## DATASET EXCERPTS
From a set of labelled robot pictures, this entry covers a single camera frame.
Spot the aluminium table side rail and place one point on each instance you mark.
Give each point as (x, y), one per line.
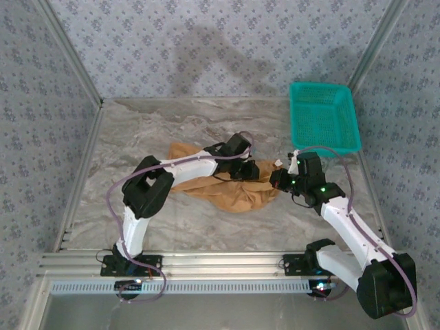
(368, 178)
(96, 123)

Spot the tan brown t-shirt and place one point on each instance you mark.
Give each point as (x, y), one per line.
(240, 196)

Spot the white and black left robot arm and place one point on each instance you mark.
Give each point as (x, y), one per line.
(192, 168)

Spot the aluminium frame post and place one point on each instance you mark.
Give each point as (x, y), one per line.
(377, 41)
(72, 51)

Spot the teal plastic basket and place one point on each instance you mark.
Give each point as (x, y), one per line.
(323, 117)

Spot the black controller board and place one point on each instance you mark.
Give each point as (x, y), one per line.
(321, 288)
(127, 287)

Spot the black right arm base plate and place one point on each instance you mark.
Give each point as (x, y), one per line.
(292, 266)

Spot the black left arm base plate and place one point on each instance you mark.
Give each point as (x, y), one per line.
(153, 263)

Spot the aluminium frame leg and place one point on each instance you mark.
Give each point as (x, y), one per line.
(36, 302)
(420, 326)

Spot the black right controller board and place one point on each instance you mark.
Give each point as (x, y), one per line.
(321, 288)

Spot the aluminium mounting rail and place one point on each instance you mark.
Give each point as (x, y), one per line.
(223, 264)

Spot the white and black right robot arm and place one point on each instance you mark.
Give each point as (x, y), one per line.
(347, 227)

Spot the black left controller board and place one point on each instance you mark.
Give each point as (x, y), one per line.
(127, 287)

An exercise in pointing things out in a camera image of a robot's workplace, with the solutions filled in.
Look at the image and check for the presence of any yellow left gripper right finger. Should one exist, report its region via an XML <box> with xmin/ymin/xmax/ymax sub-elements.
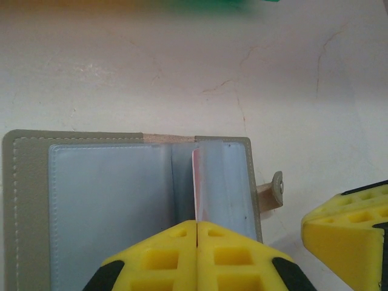
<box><xmin>196</xmin><ymin>221</ymin><xmax>318</xmax><ymax>291</ymax></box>

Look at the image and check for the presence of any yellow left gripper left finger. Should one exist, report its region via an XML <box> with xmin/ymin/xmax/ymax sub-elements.
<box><xmin>81</xmin><ymin>220</ymin><xmax>198</xmax><ymax>291</ymax></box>

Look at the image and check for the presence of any red circle print card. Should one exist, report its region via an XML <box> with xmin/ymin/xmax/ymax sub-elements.
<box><xmin>191</xmin><ymin>147</ymin><xmax>210</xmax><ymax>224</ymax></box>

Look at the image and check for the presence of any grey leather card holder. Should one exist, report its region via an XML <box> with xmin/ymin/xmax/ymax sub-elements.
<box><xmin>1</xmin><ymin>129</ymin><xmax>284</xmax><ymax>291</ymax></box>

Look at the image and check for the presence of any green plastic bin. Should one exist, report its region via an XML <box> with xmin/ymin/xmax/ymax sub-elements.
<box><xmin>178</xmin><ymin>0</ymin><xmax>283</xmax><ymax>13</ymax></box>

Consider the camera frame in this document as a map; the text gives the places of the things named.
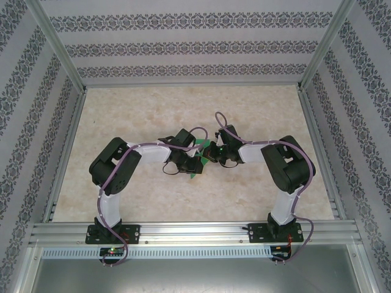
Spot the aluminium mounting rail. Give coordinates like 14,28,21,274
29,220,363,247

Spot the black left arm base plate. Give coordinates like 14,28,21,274
85,224,141,245

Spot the thin black right gripper cable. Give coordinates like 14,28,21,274
219,158,241,169

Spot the aluminium back rail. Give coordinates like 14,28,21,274
82,79,302,89

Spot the slotted grey cable duct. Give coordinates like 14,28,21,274
41,246,272,259

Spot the aluminium frame post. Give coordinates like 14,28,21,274
27,0,88,92
296,0,357,92

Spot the grey metal sheet panel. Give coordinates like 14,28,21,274
29,258,372,293

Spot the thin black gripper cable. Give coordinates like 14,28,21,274
162,161,184,176
219,158,241,169

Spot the aluminium side rail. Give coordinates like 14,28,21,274
298,90,348,220
42,90,88,223

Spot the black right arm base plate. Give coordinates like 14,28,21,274
247,222,305,244

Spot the green paper sheet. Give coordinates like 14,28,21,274
189,138,211,180

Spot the thin black left gripper cable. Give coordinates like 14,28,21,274
162,161,184,176

## WHAT THE TASK ASKS
Starting at the first line of the records above, set down each line exactly through the one that holds "Spot the black controller". Omit pictures.

## RESPONSE FOR THIS EXERCISE
From a set of labelled robot pictures, this entry covers a single camera frame.
Spot the aluminium table side rail and place one point on each instance you mark.
Give each point as (x, y), one per line.
(368, 178)
(96, 123)

Spot the tan brown t-shirt and place one point on each instance you mark.
Give each point as (x, y), one per line.
(240, 196)

Spot the white and black left robot arm and place one point on each instance you mark.
Give each point as (x, y), one per line.
(192, 168)

Spot the aluminium frame post and place one point on each instance you mark.
Give each point as (x, y), one per line.
(377, 41)
(72, 51)

Spot the teal plastic basket and place one point on each instance you mark.
Give each point as (x, y), one per line.
(323, 117)

Spot the black controller board and place one point on each instance you mark.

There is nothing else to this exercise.